The Gombe State Police Command has recovered a Toyota Highlander that vanished five years ago in Port Harcourt, unraveling a trail that stretched across several Nigerian states and into a neighbouring country.

According to the Command, the breakthrough came during a routine operation at the Gombe State Internal Revenue Serviceโ€™s licensing office, where officers from the State Intelligence Department were working alongside personnel of the Federal Road Safety Corps on vehicle data verification.

While uploading records, the joint team flagged a Toyota Highlander with registration number FH823PHC after discrepancies emerged between its documentation and database records. Further checks revealed that the SUV matched a vehicle reported stolen by its owner, identified as Cecilia A Duru of Akwaka Lane, Rumuodumaya, Port Harcourt, Rivers State.

Police records showed that the Highlander had been reported stolen in Port Harcourt, prompting an initial investigation that went cold as the vehicle disappeared from local tracking systems. The new lead in Gombe prompted detectives to reconstruct its movements over the intervening years.

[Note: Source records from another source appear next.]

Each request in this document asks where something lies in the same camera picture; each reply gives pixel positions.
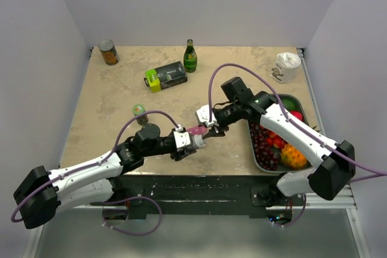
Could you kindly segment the pink weekly pill organizer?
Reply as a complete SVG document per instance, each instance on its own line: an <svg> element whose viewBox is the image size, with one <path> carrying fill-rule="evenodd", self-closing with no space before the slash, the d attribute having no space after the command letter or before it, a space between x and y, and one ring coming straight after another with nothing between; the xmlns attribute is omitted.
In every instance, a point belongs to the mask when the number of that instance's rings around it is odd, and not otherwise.
<svg viewBox="0 0 387 258"><path fill-rule="evenodd" d="M194 126L191 128L187 128L186 131L191 135L205 135L208 133L208 128L205 126Z"/></svg>

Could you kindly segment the grey pill bottle white cap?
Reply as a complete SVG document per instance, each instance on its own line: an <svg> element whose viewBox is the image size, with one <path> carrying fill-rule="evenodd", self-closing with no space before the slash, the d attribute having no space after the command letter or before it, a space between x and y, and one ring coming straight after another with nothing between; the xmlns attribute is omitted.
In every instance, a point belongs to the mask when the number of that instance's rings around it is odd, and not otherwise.
<svg viewBox="0 0 387 258"><path fill-rule="evenodd" d="M202 149L206 144L202 135L191 135L191 148L193 150Z"/></svg>

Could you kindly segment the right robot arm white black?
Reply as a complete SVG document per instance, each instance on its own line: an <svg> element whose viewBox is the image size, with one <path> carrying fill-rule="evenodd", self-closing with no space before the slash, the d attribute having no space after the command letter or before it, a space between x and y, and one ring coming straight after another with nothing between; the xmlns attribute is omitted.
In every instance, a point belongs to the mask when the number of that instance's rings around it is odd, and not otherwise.
<svg viewBox="0 0 387 258"><path fill-rule="evenodd" d="M284 205L291 196L305 193L331 201L355 175L349 162L355 157L354 146L348 141L338 143L316 132L285 110L279 97L264 91L253 94L240 77L221 87L229 105L221 109L204 105L196 113L198 122L209 128L208 136L223 136L230 124L245 119L279 135L311 165L280 174L261 195L267 202Z"/></svg>

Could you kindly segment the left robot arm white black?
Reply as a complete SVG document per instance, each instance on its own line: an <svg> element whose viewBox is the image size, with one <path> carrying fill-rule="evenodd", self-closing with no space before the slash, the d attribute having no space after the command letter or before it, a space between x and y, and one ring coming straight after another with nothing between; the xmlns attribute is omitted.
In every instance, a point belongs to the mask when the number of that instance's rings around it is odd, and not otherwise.
<svg viewBox="0 0 387 258"><path fill-rule="evenodd" d="M204 146L201 135L185 128L162 137L157 125L146 124L133 137L95 159L63 169L32 169L13 194L15 212L21 217L13 215L11 220L23 222L30 230L78 205L106 201L119 205L125 199L125 190L111 184L112 179L141 167L146 157L168 154L172 160L180 161Z"/></svg>

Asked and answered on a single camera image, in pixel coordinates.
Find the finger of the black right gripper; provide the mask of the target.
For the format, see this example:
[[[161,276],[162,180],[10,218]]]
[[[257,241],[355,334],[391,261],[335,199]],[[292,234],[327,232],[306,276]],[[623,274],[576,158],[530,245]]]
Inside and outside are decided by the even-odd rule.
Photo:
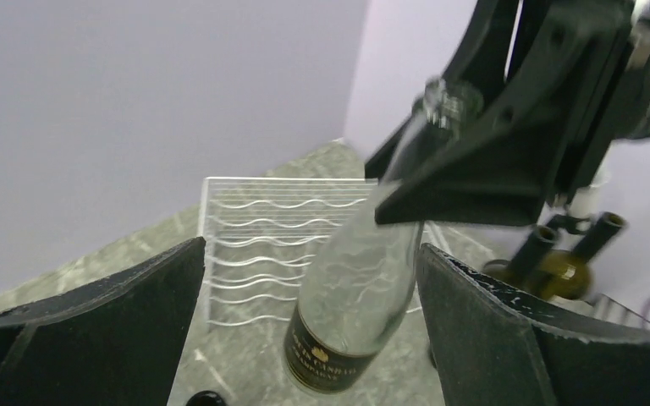
[[[438,151],[465,137],[505,85],[516,1],[478,1],[465,33],[441,74],[427,79],[410,116],[368,158],[365,174],[407,179]]]
[[[421,221],[521,227],[561,191],[564,138],[555,85],[510,84],[461,141],[438,151],[377,203],[380,225]]]

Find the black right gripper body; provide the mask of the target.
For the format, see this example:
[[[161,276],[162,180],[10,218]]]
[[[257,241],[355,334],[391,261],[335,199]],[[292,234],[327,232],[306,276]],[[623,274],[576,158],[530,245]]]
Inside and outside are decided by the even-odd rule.
[[[650,140],[650,1],[516,1],[507,112],[509,203],[557,205],[589,183],[618,140]]]

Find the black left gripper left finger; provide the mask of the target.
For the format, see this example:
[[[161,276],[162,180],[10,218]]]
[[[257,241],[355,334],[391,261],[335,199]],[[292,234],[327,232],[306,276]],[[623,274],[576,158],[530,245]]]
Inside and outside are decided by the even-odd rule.
[[[164,405],[196,309],[197,237],[0,312],[0,405]]]

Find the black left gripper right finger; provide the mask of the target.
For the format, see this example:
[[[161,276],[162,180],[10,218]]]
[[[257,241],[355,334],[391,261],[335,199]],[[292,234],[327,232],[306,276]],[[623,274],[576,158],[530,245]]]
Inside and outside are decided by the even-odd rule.
[[[650,405],[650,330],[562,309],[431,244],[416,257],[448,405]]]

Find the clear glass wine bottle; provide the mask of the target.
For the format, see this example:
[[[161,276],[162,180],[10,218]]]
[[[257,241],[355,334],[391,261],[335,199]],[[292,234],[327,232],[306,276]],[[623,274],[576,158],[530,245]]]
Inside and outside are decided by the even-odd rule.
[[[414,293],[424,223],[378,224],[374,211],[390,186],[368,179],[376,186],[366,201],[308,266],[284,336],[284,367],[308,392],[350,389],[398,329]]]

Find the dark olive wine bottle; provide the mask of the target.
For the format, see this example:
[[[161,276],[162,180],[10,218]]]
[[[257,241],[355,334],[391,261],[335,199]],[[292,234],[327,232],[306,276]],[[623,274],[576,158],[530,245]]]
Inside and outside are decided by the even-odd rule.
[[[228,404],[218,392],[205,390],[193,394],[185,406],[228,406]]]

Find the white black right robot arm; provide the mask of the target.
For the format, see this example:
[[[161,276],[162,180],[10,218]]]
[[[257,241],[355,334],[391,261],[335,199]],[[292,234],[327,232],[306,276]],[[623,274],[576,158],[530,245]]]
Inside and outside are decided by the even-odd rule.
[[[582,214],[617,140],[650,139],[650,1],[480,1],[448,67],[365,165],[379,224]]]

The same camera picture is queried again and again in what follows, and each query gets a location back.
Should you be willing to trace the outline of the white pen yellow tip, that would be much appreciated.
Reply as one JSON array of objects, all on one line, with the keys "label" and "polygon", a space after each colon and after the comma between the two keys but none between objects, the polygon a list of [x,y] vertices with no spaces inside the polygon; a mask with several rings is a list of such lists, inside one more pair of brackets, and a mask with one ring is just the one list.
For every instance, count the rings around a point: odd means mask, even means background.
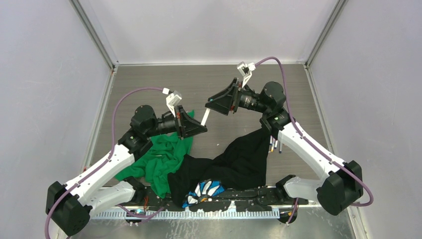
[{"label": "white pen yellow tip", "polygon": [[271,138],[269,152],[273,152],[273,150],[274,150],[274,143],[275,143],[275,139],[274,138]]}]

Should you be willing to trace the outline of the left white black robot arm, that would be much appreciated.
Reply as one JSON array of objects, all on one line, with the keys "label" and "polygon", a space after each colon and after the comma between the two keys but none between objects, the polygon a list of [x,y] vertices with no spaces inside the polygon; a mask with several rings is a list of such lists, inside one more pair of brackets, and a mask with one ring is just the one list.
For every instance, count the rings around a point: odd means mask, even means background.
[{"label": "left white black robot arm", "polygon": [[198,121],[182,106],[175,106],[160,118],[149,105],[139,106],[131,118],[130,129],[115,143],[110,152],[74,179],[61,184],[56,181],[47,190],[45,237],[53,221],[65,235],[79,233],[91,217],[115,205],[143,203],[142,184],[133,177],[125,179],[105,192],[100,188],[121,170],[141,158],[153,145],[153,136],[176,133],[188,138],[207,132],[206,118]]}]

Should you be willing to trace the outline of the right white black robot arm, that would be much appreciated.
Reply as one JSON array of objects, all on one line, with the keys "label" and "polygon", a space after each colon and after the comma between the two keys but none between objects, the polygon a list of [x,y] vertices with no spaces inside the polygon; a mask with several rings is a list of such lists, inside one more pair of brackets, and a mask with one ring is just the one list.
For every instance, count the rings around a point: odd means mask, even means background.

Investigators discovered that the SUV was smuggled out of Nigeria into the Niger Republic two years after it was stolen, a pattern security analysts say is consistent with transnational vehicle theft syndicates that target high-value SUVs for resale or cloning.

The trail indicated that the vehicle re-entered Nigeria through Illela Local Government Area of Sokoto State, a known transit corridor for cross-border trade, before being moved to Kaduna State, where it was sold to an unsuspecting buyer. From there, it was later transported to Gombe, allegedly for the purpose of re-registration and integration into the local vehicle registry.

The Gombe State Police Command has opened a full-scale investigation aimed at dismantling the network behind the theft and trafficking of the vehicle. Detectives are working to identify all individuals who handled the SUV at various stages, from the initial theft in Port Harcourt to its movement across borders and eventual appearance in Gombe.

Police authorities say the case highlights the importance of integrated databases and inter-agency collaboration in tracking stolen vehicles, and have urged members of the public to verify vehicle histories thoroughly before purchase, especially when buying used cars from informal markets.